Mahkemece 05.11.2012 tarihinde mahallinde keşif yapılmış, dinlenen yerel bilirkişi ve tanıklar, dava konusu taşınmazın üzerindeki fiili zilyetliğin tarafların babalarında bulunduğunu, sonrasında taşınmazın davacı ve davalılardan … tarafından kullanıldığını, son 2-3 yıldır davacının kullanımına izin verilmediğini açıklamışlardır.
Her ne kadar Mahkemece, taşınmazda halihazırda davalıların zilyet olduğu belirtilmiş ise de, kural olarak her dava açıldığı tarihteki koşullara göre değerlendirilir. Dava, 12.11.2010 tarihinde açılmış olup, 2010 yılında taşınmazın bir kısmının davacının zilyetliğinde bulunduğu sabittir. Hal böyle olunca, dava konusu taşınmazın tapu kaydının muhdesat bilgilerinde yer alan belirtme, yerel bilirkişi ve tanık beyanlarına göre; davalıların davacının taşınmazdaki kullanım hakkını engelledikleri anlaşıldığına, davacının taşınmazın ½ kullanım hakkına sahip muris …’den gelen miras payı oranında davalıların elatmanın önlenmesine karar verilmesi gerekirken, yazılı gerekçe ile reddine karar verilmesi doğru görülmemiştir.

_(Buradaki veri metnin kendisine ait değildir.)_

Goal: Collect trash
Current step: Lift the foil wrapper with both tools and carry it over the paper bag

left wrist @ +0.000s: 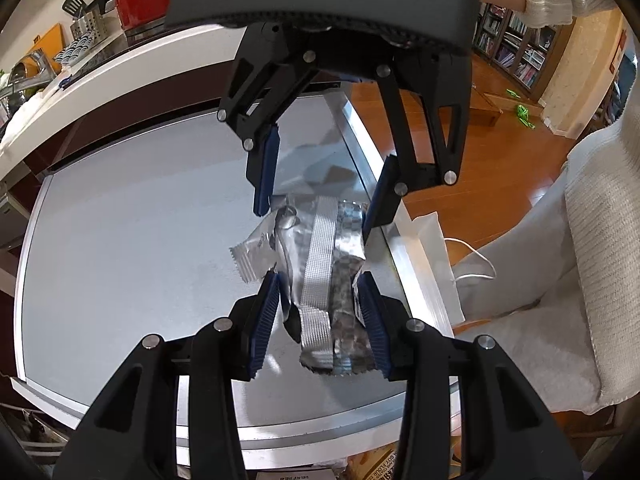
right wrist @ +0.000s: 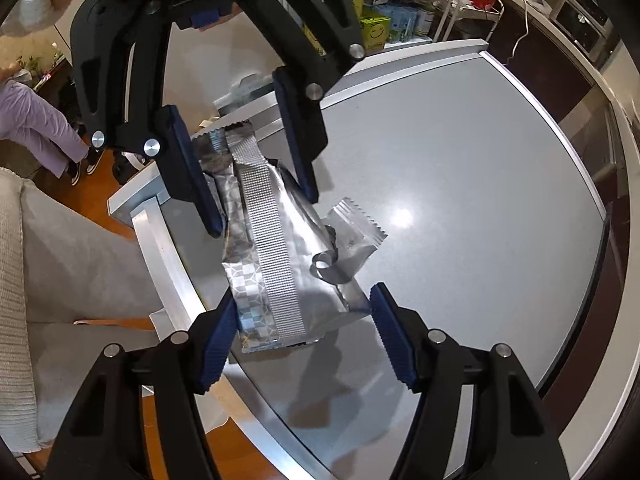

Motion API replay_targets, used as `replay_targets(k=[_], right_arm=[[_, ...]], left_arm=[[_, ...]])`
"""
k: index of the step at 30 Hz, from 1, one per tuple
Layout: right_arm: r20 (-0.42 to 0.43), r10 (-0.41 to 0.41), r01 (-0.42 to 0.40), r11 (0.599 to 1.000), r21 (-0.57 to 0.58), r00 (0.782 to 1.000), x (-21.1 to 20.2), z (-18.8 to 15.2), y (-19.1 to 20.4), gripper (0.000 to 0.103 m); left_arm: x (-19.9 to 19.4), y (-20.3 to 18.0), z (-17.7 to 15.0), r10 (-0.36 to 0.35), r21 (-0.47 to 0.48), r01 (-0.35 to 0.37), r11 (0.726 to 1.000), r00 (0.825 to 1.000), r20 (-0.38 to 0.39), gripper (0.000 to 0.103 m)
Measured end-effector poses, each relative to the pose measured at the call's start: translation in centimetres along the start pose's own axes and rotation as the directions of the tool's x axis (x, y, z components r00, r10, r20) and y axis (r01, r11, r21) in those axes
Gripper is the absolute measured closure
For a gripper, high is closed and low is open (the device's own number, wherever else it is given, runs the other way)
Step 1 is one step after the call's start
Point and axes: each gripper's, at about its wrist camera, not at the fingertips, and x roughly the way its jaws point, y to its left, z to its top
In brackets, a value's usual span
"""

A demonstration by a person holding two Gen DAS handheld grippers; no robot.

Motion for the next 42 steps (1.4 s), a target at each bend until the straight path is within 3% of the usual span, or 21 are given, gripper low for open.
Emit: replay_targets(k=[20,32,37,42], right_arm=[[0.018,-0.071,0.071,0.997,0.025,0.997,-2.9,-1.7,3.3,0.039],[-0.010,-0.086,0.086,0.996,0.011,0.996,-5.3,-5.5,9.9,0.039],[-0.032,-0.043,0.044,0.998,0.033,0.999,-4.0,-8.0,13.0,0.039],[-0.085,0.003,0.002,0.998,0.058,0.996,0.3,-10.3,14.3,0.039]], left_arm=[[-0.1,-3.8,1.4,0.046,0.018,-0.046,0.999,0.999,-0.007,0.061],[-0.3,-11.8,3.0,0.049,-0.007,-0.048,0.999,0.997,0.061,0.061],[1.7,-15.7,3.0,0.020,-0.056,-0.016,0.998,0.997,0.070,0.061],[5.9,-17.9,2.2,-0.008,-0.095,0.011,0.995,1.000,0.023,0.061]])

SONUÇ: Davacı vekilinin temyiz itirazlarının açıklanan nedenlerle kabulüyle yerel mahkeme hükmünün 6100 sayılı HMK’nun Geçici 3. maddesi yollamasıyla 1086 sayılı HUMK’nun 428. maddesi uyarınca BOZULMASINA, HUMK’nun 440/III-1, 2, 3 ve 4. bentleri gereğince ilama karşı karar düzeltme yolu kapalı bulunduğuna ve 25,20 TL peşin harcın istek halinde temyiz eden davacıya iadesine, 01.07.2015 tarihinde oybirliğiyle karar verildi.